L’emergenza meteo, catalizzatore per il DANA (e per quelli a venire)
L’alterazione del ciclo idrologico globale, come sottolineato dal Gruppo intergovernativo di esperti sul cambiamento climatico, sta modificando la distribuzione e la frequenza delle precipitazioni e delle siccità in tutto il mondo. Questo cambiamento rappresenta una sfida senza precedenti, in quanto centinaia di milioni di persone sono costrette ad adattarsi a condizioni idriche sconosciute fino a pochi decenni fa, senza avere la prospettiva storica necessaria per comprendere questi impatti. A sua volta, l’emergenza climatica sta avendo un effetto negativo sui cicli meteorologici. In questo contesto, il meteorologo dell’AEMET Enrique Fernández Barrera sottolinea in un articolo informativo che il cambiamento climatico può influenzare tre fattori chiave che favoriscono la formazione di una DANA: “l’apporto di umidità, che può essere favorito da un Mediterraneo più caldo o da un maggiore afflusso di aria umida subtropicale; una maggiore instabilità delle correnti a getto; e cambiamenti nei modelli meteorologici su scala più ampia”.

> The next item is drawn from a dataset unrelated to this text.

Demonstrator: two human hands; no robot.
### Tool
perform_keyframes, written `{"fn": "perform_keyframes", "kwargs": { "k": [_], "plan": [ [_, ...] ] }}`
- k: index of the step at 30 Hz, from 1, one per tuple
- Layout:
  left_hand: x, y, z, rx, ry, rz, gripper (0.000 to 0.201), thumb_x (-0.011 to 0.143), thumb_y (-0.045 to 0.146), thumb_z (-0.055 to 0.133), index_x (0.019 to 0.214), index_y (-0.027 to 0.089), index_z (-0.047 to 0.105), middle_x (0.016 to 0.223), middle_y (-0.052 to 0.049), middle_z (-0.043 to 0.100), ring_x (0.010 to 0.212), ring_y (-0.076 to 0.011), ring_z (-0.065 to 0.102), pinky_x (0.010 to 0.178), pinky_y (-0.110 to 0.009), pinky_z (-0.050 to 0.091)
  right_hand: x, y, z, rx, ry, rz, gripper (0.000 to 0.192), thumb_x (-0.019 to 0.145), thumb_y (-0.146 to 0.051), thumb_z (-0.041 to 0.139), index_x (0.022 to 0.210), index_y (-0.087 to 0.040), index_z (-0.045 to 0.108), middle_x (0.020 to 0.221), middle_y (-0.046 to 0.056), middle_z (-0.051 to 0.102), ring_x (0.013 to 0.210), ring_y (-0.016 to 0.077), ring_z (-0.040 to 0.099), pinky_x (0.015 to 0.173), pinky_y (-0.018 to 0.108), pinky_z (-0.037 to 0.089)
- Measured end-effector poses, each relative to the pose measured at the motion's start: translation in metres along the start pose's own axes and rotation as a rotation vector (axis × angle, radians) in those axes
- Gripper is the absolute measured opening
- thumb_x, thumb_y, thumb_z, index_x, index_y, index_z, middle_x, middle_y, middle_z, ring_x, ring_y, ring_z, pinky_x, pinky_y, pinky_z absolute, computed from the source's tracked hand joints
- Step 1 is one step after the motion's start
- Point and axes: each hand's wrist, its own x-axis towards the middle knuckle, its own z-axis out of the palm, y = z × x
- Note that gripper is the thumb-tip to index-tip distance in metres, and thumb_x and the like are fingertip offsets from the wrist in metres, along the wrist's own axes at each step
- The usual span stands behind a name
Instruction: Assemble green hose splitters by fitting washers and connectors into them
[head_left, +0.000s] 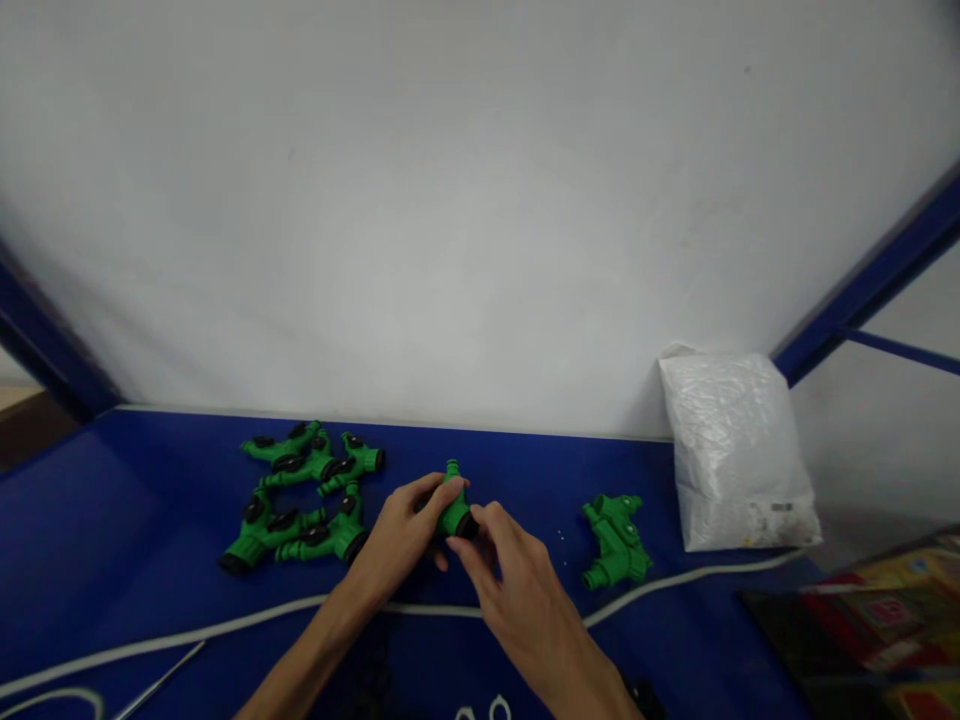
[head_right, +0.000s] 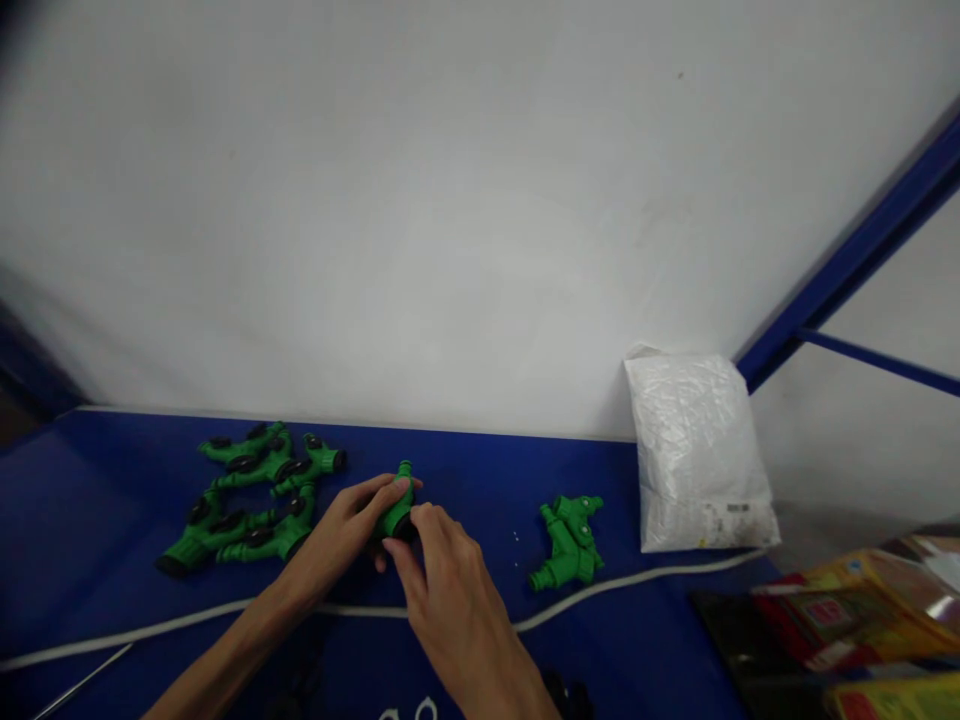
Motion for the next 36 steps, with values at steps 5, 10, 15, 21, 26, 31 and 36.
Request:
{"fn": "perform_keyframes", "kwargs": {
  "k": [5, 10, 15, 21, 26, 31, 36],
  "plan": [
    [0.0011, 0.0013, -0.0009, -0.021, -0.007, -0.033, 0.052, 0.081, 0.059, 0.061, 0.1, 0.012, 0.07, 0.071, -0.002, 0.064, 0.053, -0.0143, 0.06, 0.038, -0.021, 0.05, 0.0001, -0.0023, -0.0017, 0.059, -0.009, 0.077, 0.004, 0.099, -0.028, 0.052, 0.097, -0.026, 0.049, 0.084, -0.002, 0.065, 0.075, 0.0174, 0.066, 0.068, 0.03, 0.052],
    [0.0023, 0.002, -0.003, -0.054, -0.035, -0.126, 0.046, 0.083, 0.056, 0.06, 0.096, 0.013, 0.073, 0.075, -0.004, 0.067, 0.056, -0.0135, 0.061, 0.038, -0.019, 0.048, -0.0006, -0.0009, -0.004, -0.249, -0.02, -0.112, 0.03, 0.096, -0.026, 0.057, 0.124, -0.024, 0.047, 0.105, 0.008, 0.065, 0.092, 0.026, 0.066, 0.079, 0.041, 0.056],
    [0.0021, 0.0003, -0.0024, -0.05, -0.009, -0.102, 0.046, 0.083, 0.055, 0.061, 0.095, 0.012, 0.073, 0.077, -0.003, 0.065, 0.057, -0.0126, 0.06, 0.037, -0.017, 0.047, 0.0, 0.0048, 0.0001, -0.386, 0.013, -0.203, 0.018, 0.098, -0.022, 0.05, 0.116, -0.022, 0.052, 0.102, 0.009, 0.066, 0.088, 0.027, 0.068, 0.075, 0.042, 0.058],
    [-0.0015, 0.0037, 0.0015, -0.012, -0.009, -0.012, 0.048, 0.085, 0.056, 0.057, 0.1, 0.012, 0.071, 0.078, -0.002, 0.063, 0.052, -0.012, 0.058, 0.039, -0.021, 0.051, 0.0012, -0.0003, -0.0032, -0.052, 0.007, -0.026, 0.002, 0.099, -0.025, 0.051, 0.1, -0.024, 0.051, 0.091, 0.003, 0.066, 0.081, 0.0201, 0.067, 0.072, 0.032, 0.053],
    [-0.0037, 0.007, 0.002, -0.027, 0.008, 0.038, 0.046, 0.085, 0.055, 0.058, 0.102, 0.014, 0.069, 0.077, 0.0, 0.061, 0.058, -0.0134, 0.06, 0.043, -0.022, 0.054, 0.0022, -0.0044, -0.0034, 0.204, 0.023, 0.135, 0.013, 0.098, -0.034, 0.053, 0.095, -0.025, 0.046, 0.077, -0.004, 0.063, 0.068, 0.0149, 0.064, 0.062, 0.026, 0.048],
    [-0.0028, 0.005, -0.0012, -0.068, -0.04, -0.061, 0.043, 0.084, 0.054, 0.059, 0.097, 0.014, 0.071, 0.078, -0.001, 0.062, 0.062, -0.0134, 0.059, 0.043, -0.02, 0.052, 0.0025, -0.003, -0.007, 0.046, 0.004, 0.05, 0.014, 0.097, -0.034, 0.056, 0.107, -0.024, 0.051, 0.085, -0.001, 0.063, 0.075, 0.0172, 0.063, 0.07, 0.03, 0.05],
    [-0.0034, 0.0045, -0.0018, -0.078, -0.055, -0.129, 0.045, 0.084, 0.055, 0.06, 0.095, 0.013, 0.073, 0.085, -0.005, 0.066, 0.07, -0.0149, 0.062, 0.043, -0.016, 0.05, 0.0006, -0.0001, -0.0089, -0.126, -0.056, -0.047, 0.017, 0.099, -0.028, 0.051, 0.116, -0.024, 0.051, 0.104, 0.006, 0.062, 0.093, 0.0228, 0.063, 0.083, 0.039, 0.051]
  ]
}}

Secondo l’Unione Internazionale per la Conservazione della Natura (IUCN), l’aumento della temperatura nel Mediterraneo sta avanzando del 20% più velocemente rispetto alla media globale, il che sta portando a un aumento dell’evaporazione dell’acqua e, quindi, dell’umidità atmosferica. Secondo l’equazione di Clausius-Clapeyron, per ogni grado di aumento della temperatura, l’aria può contenere il 7% in più di vapore acqueo. Si generano condizioni di maggiore instabilità e le stelle si allineano per la formazione di depressioni isolate di alto livello (ILD). La combinazione di temperature elevate e maggiore carico di umidità aumenta il rischio di gravi inondazioni nella regione, esacerbando la forza di queste tempeste.
L’impatto del cambiamento climatico antropogenico rende il mondo più ostile all’uomo. I discorsi populisti e reazionari tentano di screditare le prove scientifiche; gli avvertimenti sull’aumento della persistenza e dell’intensità dei DANA vengono accolti con un ritorno ai “kaltlufttropfen”, perché, come direbbero alcuni “settori nostalgici”, “i bei tempi andati erano migliori“. Queste tattiche di strumentalizzazione mirano a minare la fiducia del pubblico nelle istituzioni scientifiche, dando priorità al ciclo produttivo e riducendo al minimo la rilevanza dei dati disponibili. Questo indebolimento della credibilità consente ai governi reazionari di evitare di adattare infrastrutture e protocolli a condizioni climatiche sempre più estreme. Senza una gestione della prevenzione e con un intervento successivo che lascia molto a desiderare, nella cintura metropolitana meridionale non c’è ancora la calma dopo la tempesta.